**What is needed**
In the listing below, find the line that contains "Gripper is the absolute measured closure" and the line that contains "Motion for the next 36". Quote both and every line between them, exactly, and nothing more.

**Material for this task**
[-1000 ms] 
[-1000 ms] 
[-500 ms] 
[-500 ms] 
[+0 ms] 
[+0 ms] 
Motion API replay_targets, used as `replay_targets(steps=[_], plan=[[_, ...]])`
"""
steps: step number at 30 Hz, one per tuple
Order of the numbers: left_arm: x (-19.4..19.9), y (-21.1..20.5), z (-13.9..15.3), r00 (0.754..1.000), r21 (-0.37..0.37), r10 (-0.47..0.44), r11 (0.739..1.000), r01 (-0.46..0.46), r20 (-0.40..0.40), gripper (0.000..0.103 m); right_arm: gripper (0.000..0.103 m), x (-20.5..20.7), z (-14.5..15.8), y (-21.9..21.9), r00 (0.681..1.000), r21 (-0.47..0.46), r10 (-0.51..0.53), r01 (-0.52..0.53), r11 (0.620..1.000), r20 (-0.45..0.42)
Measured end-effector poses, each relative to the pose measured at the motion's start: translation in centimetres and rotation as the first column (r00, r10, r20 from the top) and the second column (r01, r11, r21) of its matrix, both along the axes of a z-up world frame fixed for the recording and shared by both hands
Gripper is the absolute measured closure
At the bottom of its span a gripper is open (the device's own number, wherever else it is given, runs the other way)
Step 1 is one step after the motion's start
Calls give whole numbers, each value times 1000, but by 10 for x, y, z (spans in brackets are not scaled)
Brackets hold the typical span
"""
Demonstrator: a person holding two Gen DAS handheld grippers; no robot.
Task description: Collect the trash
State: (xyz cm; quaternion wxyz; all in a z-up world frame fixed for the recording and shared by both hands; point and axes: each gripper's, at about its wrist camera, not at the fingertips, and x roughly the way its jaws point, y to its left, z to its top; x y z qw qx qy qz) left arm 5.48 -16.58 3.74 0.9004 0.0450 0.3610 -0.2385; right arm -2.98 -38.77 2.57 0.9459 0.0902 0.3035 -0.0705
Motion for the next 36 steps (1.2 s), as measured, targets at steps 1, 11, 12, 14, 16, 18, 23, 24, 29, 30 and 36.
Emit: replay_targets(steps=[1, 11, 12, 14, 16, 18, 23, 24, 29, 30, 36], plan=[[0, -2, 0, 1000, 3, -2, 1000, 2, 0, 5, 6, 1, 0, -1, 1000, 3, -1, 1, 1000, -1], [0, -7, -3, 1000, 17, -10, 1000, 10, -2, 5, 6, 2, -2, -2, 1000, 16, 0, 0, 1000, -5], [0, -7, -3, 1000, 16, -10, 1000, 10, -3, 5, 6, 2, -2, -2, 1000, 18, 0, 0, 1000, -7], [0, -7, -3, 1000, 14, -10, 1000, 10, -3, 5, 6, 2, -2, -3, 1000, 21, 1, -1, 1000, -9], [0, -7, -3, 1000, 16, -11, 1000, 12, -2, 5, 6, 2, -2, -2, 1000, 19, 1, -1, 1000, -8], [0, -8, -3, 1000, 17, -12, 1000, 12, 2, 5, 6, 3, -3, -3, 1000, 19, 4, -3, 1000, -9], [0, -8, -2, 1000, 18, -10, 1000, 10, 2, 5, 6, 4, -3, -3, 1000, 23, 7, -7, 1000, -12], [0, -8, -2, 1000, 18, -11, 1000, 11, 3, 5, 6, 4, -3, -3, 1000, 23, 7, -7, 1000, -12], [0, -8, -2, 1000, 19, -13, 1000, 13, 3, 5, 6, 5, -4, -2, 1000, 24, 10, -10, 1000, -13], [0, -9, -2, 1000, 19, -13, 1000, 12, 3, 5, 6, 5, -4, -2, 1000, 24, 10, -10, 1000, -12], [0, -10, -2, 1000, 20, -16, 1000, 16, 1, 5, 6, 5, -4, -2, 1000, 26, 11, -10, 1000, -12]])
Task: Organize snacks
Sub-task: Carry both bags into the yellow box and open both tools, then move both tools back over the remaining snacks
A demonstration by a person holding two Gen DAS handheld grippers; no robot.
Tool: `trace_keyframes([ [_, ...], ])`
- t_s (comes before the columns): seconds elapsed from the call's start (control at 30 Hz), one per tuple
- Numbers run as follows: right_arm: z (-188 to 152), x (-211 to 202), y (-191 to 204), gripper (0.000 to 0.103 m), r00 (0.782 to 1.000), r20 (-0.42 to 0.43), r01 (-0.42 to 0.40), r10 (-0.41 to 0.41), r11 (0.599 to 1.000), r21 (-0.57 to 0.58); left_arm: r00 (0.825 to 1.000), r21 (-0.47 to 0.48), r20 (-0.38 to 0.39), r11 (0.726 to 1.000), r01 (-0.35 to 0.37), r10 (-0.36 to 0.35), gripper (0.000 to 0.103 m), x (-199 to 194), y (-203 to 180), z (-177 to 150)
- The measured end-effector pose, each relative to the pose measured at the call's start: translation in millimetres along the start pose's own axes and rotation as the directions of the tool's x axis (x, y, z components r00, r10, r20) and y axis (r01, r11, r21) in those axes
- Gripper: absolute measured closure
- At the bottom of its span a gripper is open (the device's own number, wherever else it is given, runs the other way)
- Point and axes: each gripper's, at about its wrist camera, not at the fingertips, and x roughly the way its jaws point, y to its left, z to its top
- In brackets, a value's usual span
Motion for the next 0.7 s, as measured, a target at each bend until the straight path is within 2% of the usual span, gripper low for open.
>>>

**Problem solution**
Gripper is the absolute measured closure
At the bottom of its span a gripper is open (the device's own number, wherever else it is given, runs the other way)
Step 1 is one step after the motion's start
Calls give whole numbers, each value times 1000, but by 10 for x, y, z (spans in brackets are not scaled)
Brackets hold the typical span
"""
Demonstrator: a person holding two Gen DAS handheld grippers; no robot.
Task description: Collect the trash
State: (xyz cm; quaternion wxyz; all in a z-up world frame fixed for the recording and shared by both hands; point and axes: each gripper's, at about its wrist camera, not at the fingertips, and x roughly the way its jaws point, y to its left, z to its top; x y z qw qx qy qz) left arm 5.48 -16.58 3.74 0.9004 0.0450 0.3610 -0.2385; right arm -2.98 -38.77 2.57 0.9459 0.0902 0.3035 -0.0705
Motion for the next 36 steps (1.2 s), as measured, targets at steps 1, 11, 12, 14, 16, 18, 23, 24, 29, 30 and 36.

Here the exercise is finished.